A maior tecnologia de vendas da TCAR naquele momento não era o motor da Ferrari, mas a frase de Fiuk: "Eu gosto de pessoas". Ele provou que o conhecimento do estoque pode ser ensinado em uma tarde, mas a empatia genuína é o que realmente assina o contrato.
6. 5. O Paradoxo do Nome: Fiuk ou "Filk"?
Existe um peso invisível em ser filho de uma lenda como Fábio Júnior. Tiago e sua equipe discutiram como descendentes de famosos carregam a carga de terem que ser sempre "melhores que o original". O teste na TCAR foi, para Fiuk, uma busca por utilidade real.

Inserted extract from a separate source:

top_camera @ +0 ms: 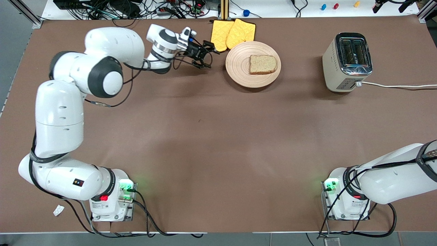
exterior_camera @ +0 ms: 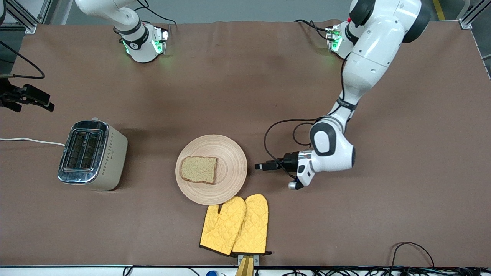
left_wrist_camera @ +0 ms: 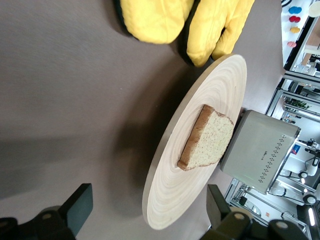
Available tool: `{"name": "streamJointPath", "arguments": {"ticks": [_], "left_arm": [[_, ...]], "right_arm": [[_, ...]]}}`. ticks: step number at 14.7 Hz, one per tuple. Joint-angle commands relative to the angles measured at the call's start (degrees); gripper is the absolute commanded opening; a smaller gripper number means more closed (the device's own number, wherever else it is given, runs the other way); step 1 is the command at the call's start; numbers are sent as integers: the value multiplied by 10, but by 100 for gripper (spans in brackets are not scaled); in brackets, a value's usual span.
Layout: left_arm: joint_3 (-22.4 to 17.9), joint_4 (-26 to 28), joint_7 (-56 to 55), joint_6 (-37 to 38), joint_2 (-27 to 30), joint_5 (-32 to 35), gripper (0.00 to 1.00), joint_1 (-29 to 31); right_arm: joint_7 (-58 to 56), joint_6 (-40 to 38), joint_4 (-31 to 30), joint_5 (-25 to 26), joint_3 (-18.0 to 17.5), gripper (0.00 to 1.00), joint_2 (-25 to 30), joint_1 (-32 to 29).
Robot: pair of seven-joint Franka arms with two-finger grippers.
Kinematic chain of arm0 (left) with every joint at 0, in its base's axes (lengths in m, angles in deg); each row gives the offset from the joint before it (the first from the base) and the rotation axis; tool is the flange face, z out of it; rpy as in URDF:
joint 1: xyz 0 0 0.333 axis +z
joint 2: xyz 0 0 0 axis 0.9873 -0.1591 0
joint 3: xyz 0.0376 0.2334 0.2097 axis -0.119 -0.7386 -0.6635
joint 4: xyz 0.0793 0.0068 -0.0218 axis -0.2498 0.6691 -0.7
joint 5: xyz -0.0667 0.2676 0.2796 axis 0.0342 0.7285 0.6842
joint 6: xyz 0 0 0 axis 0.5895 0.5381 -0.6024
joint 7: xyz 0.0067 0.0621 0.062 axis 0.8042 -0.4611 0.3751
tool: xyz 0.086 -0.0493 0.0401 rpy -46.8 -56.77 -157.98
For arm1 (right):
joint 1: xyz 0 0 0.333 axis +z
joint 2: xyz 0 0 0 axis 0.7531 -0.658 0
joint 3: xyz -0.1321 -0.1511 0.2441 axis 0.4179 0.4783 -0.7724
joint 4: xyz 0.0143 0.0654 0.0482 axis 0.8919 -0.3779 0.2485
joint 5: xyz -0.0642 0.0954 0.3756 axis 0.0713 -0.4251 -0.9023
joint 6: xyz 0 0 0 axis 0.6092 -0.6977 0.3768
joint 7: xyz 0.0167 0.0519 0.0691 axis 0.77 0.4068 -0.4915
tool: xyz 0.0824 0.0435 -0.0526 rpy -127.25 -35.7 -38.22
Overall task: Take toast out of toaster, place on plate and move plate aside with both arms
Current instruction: 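Withdraw the right gripper while the left gripper reaches the plate rim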
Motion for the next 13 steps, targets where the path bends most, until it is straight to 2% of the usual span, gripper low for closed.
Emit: {"name": "streamJointPath", "arguments": {"ticks": [1,4,5,6,8,9,10,11,12,13], "left_arm": [[-1,-50,8,-24,-31,-11,100,-25],[1,-63,37,-46,-46,-13,100,-43],[1,-65,42,-48,-49,-19,100,-48],[1,-66,46,-55,-51,-24,100,-56],[1,-66,59,-74,-54,-36,99,-69],[1,-70,65,-76,-57,-38,98,-73],[1,-72,67,-77,-57,-39,95,-74],[1,-73,71,-77,-60,-39,91,-77],[1,-73,84,-78,-61,-39,81,-77],[0,-73,105,-78,-63,-38,61,-77]], "right_arm": [[20,6,-4,17,-6,100,6,13],[32,11,-4,26,-8,100,6,14],[32,11,-4,25,-21,100,5,2],[32,11,-4,25,-61,100,5,-42],[34,11,0,24,-172,100,6,-148],[40,11,0,19,-202,100,6,-181],[41,10,0,18,-215,100,5,-197],[41,8,0,17,-218,100,5,-202],[41,7,1,17,-220,100,6,-209],[40,6,0,16,-232,100,6,-219]]}}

Ao errar o próprio nome artístico ou deixar que os clientes o vissem apenas como "o rapaz da TCAR", Fiuk experimentou o prazer de ser reconhecido por um resultado prático e mensurável, e não apenas pela fama herdada. "Sinto-me útil", confessou ele após as ligações bem-sucedidas. É o paradoxo do sucesso: às vezes, para crescer, você precisa deixar o ego na porta e aceitar ser um "anônimo" que entrega resultados.
Conclusão: O Propósito Acima da Resenha
O teste foi um sucesso absoluto e Fiuk foi formalmente convidado para um período de experiência. O que poderia ser apenas uma "resenha" para a internet revelou um profissional que passou horas estudando o estoque e anotando especificações antes de tocar no telefone.
A maior lição desta interação é sobre a humildade na transição de carreira. Fiuk mostrou que o "Fiuk anônimo" (o que erra o nome e ouve o cliente) vende muito mais que o "Fiuk celebridade". No final do dia, a habilidade de comunicação é uma ferramenta universal, mas ela só funciona se você tiver a coragem de ser um aluno em um ambiente totalmente novo.
Você teria a humildade de recomeçar do zero em uma profissão completamente diferente, mesmo estando no topo do seu mercado atual?